▶ _What you are asked to do_: Set out exactly, line by line, the stretch of data below that begins at the line containing "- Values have" and ends at the line containing "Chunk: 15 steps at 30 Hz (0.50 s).", with both ends kept.

▶ _Material provided_:
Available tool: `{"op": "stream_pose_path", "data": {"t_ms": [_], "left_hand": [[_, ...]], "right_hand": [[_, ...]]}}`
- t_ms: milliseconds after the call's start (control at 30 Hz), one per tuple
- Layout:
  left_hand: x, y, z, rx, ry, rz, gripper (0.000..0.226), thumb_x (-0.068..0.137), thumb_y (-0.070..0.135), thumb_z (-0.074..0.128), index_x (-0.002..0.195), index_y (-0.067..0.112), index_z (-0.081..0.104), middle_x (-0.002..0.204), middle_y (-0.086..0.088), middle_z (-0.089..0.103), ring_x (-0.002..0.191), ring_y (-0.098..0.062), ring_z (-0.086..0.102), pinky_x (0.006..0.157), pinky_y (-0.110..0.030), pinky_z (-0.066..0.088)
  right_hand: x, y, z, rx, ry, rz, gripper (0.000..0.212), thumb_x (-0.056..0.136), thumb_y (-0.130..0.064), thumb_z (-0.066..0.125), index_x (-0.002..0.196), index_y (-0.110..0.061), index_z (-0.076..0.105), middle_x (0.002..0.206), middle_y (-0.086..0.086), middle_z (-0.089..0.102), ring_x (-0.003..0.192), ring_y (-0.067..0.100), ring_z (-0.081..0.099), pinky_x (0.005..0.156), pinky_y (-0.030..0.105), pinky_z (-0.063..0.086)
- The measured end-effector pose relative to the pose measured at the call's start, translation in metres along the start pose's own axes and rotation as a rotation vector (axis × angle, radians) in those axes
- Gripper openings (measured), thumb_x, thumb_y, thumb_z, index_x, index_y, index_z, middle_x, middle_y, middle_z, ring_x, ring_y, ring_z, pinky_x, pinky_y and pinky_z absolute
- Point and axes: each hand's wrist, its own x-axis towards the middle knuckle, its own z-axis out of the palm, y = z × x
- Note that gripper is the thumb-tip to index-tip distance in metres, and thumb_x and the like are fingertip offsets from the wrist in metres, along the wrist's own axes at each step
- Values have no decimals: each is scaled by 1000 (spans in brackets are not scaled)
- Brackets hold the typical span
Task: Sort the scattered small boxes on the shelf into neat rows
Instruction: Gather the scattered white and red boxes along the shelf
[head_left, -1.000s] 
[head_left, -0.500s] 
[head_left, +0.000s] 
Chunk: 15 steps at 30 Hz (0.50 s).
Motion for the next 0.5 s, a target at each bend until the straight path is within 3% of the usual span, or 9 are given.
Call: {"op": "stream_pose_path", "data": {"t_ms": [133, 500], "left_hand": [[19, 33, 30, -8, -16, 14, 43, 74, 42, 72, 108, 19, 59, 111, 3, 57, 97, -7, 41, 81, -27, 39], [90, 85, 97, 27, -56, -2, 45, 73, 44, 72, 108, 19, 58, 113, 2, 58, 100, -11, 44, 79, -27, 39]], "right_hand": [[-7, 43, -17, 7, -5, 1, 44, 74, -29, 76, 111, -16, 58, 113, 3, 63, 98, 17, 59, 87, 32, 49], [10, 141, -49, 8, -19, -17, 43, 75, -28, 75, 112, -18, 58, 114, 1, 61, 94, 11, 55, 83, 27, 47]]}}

▶ _Task answer_:
- Values have no decimals: each is scaled by 1000 (spans in brackets are not scaled)
- Brackets hold the typical span
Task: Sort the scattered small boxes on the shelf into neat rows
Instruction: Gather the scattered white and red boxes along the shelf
[head_left, -1.000s] 
[head_left, -0.500s] 
[head_left, +0.000s] 
Chunk: 15 steps at 30 Hz (0.50 s).

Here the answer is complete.